▶ [Exercise directions] Would you please output the lines of the data below from the one containing "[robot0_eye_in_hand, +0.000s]" to the end, exactly and with nothing added?

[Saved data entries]
------------
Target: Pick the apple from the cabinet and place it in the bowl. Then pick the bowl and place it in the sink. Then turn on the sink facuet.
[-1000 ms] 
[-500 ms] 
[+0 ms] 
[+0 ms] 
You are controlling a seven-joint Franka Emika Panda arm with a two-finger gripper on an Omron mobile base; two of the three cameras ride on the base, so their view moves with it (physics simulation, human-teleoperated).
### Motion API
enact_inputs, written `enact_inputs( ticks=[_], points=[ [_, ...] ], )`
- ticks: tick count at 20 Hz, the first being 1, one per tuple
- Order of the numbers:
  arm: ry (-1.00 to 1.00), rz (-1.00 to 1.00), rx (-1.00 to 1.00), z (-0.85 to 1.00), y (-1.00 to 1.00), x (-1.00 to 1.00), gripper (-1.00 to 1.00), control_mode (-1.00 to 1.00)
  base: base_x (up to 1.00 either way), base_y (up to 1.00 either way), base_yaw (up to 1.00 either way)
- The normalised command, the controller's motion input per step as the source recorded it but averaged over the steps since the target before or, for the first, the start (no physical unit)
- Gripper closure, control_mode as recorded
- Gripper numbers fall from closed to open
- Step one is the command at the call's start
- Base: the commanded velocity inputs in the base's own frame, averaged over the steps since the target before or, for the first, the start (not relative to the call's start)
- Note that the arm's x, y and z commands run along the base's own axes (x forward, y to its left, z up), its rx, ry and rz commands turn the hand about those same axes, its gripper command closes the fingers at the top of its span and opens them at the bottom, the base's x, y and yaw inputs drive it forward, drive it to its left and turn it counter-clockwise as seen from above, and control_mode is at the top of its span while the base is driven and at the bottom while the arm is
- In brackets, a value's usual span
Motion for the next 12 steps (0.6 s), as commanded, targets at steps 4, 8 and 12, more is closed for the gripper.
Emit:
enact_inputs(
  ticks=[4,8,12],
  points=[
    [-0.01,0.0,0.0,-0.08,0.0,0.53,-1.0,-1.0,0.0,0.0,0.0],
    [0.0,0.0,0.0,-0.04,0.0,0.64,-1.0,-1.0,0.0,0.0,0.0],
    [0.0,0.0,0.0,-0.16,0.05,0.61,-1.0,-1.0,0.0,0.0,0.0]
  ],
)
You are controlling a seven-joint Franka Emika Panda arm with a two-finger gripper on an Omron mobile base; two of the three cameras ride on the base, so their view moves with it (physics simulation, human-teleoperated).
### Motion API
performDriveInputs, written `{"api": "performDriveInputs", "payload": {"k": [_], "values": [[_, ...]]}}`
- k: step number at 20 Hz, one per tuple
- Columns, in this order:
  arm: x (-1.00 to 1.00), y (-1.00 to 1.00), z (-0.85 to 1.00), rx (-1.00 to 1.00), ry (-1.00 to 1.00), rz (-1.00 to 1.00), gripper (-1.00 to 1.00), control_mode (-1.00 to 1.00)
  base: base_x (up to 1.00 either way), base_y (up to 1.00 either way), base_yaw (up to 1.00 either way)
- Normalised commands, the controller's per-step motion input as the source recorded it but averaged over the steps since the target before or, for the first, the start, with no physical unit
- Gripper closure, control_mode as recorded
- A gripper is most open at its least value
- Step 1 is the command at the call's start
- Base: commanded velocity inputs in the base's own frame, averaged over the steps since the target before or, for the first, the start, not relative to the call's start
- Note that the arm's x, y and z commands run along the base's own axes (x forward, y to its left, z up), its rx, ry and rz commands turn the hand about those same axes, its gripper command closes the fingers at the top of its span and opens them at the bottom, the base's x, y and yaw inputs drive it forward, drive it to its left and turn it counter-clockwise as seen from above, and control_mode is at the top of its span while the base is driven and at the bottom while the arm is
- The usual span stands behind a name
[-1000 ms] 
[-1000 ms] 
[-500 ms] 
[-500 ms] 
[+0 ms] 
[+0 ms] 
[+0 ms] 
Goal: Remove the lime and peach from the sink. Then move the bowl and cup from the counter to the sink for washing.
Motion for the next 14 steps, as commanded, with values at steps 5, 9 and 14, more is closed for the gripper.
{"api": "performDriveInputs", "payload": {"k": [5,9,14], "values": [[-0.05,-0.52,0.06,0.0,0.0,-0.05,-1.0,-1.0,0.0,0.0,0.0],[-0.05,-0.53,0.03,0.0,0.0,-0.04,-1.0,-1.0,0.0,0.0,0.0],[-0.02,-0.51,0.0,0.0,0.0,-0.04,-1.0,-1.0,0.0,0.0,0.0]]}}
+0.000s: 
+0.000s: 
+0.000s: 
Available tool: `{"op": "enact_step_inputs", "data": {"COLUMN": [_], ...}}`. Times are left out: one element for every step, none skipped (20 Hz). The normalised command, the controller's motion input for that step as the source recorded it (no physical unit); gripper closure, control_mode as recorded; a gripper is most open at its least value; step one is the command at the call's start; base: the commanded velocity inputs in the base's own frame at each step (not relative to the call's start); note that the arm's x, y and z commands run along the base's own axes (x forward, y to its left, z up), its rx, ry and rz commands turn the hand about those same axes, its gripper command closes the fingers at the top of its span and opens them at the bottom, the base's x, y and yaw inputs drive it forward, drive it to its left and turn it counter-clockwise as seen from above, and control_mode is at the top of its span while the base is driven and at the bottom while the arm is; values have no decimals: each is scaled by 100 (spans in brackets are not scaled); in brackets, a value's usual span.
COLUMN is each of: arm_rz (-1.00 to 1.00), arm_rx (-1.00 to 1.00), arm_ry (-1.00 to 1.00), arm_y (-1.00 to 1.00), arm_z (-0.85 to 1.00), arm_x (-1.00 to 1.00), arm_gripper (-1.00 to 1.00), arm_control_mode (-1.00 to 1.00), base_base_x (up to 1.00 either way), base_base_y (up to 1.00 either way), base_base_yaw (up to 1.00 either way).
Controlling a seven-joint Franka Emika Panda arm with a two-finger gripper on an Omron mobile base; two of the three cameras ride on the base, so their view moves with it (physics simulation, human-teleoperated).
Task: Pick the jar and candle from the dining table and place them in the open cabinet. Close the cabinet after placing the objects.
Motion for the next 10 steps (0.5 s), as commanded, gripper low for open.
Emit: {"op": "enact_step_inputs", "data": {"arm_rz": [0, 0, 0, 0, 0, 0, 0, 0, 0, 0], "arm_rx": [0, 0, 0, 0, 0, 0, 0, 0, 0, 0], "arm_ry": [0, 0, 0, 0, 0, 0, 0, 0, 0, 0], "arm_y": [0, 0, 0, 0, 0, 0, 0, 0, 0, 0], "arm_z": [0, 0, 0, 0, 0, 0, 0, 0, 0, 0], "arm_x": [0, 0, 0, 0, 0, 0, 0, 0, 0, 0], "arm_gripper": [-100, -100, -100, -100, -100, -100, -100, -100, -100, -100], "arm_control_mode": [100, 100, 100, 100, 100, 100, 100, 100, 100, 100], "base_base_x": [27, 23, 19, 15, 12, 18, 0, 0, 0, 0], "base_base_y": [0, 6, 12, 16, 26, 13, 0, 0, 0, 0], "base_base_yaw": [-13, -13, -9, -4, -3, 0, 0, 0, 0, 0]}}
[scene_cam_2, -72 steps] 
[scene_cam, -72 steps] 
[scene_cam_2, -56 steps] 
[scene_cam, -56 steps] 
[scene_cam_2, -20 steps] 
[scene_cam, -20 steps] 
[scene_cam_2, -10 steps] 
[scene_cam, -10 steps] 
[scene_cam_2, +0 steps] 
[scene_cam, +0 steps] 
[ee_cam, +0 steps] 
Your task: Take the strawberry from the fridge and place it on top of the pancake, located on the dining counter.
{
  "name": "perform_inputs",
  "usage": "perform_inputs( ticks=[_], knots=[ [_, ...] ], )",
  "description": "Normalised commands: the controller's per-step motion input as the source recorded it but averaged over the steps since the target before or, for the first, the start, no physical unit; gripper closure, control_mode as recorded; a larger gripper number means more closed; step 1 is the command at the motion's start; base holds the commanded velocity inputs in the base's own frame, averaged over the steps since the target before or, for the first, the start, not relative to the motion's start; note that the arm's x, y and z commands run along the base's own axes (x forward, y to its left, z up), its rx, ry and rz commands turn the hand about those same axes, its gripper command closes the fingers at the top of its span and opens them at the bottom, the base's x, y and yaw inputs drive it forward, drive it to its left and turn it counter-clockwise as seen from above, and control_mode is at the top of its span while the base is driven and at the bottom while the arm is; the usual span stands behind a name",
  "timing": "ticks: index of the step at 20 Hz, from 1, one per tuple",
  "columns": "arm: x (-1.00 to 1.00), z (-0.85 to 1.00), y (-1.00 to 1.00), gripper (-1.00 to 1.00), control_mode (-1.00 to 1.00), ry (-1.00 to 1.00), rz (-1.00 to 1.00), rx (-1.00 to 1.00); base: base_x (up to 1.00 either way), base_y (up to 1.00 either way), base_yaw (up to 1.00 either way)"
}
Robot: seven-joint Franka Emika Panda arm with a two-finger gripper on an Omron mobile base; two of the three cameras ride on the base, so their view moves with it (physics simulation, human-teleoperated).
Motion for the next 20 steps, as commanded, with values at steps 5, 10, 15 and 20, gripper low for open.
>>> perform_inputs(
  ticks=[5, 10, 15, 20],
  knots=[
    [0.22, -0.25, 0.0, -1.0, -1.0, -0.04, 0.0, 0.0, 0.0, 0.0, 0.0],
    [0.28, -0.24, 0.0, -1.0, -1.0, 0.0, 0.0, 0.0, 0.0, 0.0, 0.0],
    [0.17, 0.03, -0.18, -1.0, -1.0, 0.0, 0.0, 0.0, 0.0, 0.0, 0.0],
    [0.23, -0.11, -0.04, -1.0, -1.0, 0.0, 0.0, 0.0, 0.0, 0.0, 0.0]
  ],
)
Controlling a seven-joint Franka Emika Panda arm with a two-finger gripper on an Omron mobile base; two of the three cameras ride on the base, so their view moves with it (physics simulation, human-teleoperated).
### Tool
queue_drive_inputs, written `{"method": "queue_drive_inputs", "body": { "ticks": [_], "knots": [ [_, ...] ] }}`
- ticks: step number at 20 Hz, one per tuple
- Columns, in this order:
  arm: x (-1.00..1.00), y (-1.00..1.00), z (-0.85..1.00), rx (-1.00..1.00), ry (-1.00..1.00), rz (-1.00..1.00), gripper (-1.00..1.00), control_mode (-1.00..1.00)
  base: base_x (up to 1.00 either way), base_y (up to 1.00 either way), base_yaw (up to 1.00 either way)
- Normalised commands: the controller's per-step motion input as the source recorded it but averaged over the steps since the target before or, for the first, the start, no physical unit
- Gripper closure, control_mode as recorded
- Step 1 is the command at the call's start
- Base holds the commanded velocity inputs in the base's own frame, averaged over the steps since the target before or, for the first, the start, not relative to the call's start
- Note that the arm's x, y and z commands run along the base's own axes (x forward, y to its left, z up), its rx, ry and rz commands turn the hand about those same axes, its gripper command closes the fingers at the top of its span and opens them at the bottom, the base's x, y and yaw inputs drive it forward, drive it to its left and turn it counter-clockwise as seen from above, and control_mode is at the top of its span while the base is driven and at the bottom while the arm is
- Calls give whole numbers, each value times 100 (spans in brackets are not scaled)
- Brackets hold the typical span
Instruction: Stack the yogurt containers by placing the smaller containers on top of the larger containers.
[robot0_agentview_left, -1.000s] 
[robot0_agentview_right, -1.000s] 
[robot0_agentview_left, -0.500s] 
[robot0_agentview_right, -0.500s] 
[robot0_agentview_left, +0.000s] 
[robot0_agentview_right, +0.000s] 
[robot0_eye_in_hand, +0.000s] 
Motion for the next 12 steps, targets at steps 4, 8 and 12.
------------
▶ [Expected answer]
[robot0_eye_in_hand, +0.000s] 
Motion for the next 12 steps, targets at steps 4, 8 and 12.

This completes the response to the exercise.